Find a close friend with whom you can talk
Some friends can’t talk to you about something like this. But ask one or two for permission to use them as sounding boards. There are also professionals you may call on: your doctor, your clergy, a counselor or your funeral director. Although your parent is physically dead, he or she will continue to live through you. The values your parent gave you will affect you – for better, or worse – for the rest of your life. Take what is good from them and incorporate it more fully into your life … and be thankful for the good you received.
It may take years
There are no hard and fast rules when it comes to grief and expressing loss. You may mourn for years. Go ahead and grieve. But focus on the positive. Remember how he stuck with teaching you how to catch? It was important to him that you be able to shag that ball from centerfield and be the hometown hero. Remember how she beamed with pride at your karate promotion ceremony? When the Sensei with the unpronounceable name proclaimed that you were a Green Belt!
Enshrine those moments
Close your eyes and remember when you did crazy things together. When you were so pleased to hear people say you looked just like him. Or the time you were terrified at the talent show and stared out at the crowd. And there, standing up to make sure you knew he was there, was your Dad. Both thumbs up. Grinning at you with delight. His eyes said, “Yes, you can do this.” And when you were done, he applauded like a lunatic as if you had won American Idol? Even though you didn’t win anything? But in the car home, he went on and on about how the judges had been paid off? And even you knew that was unlikely for a middle school talent show!
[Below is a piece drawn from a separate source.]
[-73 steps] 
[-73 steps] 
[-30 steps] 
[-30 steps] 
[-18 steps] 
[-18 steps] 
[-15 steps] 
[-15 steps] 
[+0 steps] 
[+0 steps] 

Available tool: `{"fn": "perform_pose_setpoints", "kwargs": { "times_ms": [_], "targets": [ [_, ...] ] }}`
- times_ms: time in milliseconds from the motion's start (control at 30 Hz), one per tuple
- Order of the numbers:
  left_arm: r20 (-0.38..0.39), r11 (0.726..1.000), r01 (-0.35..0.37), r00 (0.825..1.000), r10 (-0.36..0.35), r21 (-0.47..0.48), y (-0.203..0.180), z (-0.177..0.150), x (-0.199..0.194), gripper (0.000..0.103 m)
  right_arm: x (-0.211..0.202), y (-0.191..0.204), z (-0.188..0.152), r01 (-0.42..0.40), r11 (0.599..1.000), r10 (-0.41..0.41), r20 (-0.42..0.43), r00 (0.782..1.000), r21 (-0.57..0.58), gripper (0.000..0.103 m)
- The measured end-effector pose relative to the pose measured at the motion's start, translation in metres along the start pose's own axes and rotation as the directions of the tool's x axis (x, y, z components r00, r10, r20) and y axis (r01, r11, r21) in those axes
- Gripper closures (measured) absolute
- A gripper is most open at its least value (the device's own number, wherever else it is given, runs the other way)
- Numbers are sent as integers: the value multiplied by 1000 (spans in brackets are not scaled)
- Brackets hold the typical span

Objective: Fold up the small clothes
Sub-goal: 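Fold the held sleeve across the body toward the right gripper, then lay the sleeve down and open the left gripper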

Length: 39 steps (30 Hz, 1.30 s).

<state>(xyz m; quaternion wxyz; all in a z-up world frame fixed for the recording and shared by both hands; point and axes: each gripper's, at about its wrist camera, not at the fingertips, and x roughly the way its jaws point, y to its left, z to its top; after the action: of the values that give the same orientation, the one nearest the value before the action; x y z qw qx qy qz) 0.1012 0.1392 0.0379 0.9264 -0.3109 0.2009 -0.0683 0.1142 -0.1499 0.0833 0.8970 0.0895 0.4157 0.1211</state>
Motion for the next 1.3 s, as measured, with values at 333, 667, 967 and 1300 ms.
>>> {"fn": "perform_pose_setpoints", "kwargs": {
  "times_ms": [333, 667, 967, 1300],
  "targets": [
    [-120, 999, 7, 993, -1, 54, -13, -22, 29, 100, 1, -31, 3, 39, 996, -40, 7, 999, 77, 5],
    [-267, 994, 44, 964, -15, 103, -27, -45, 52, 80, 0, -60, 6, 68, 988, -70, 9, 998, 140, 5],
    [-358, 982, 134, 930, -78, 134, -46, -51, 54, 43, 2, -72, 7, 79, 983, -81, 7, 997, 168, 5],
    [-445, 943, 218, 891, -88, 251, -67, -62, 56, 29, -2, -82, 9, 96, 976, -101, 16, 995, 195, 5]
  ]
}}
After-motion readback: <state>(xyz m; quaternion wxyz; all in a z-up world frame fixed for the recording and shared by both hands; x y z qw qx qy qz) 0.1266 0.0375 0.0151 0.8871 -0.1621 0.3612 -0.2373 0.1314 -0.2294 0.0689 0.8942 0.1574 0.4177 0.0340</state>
Or the time your mom walked all the way home with you, dragging your second-grade class’s Christmas tree that the teacher insisted she accept – since you had confessed your family had no tree? Or when your dad watched silently as you changed the brakes on your first car. He nodded approvingly when you attached the C-clamps, then cleared his throat in warning when you didn’t check the fastening clips? And proclaimed that his daughter was the only 16-year-old on the street who’d never have to go to Midas! Hold on to those memories. Nurture the wonderful.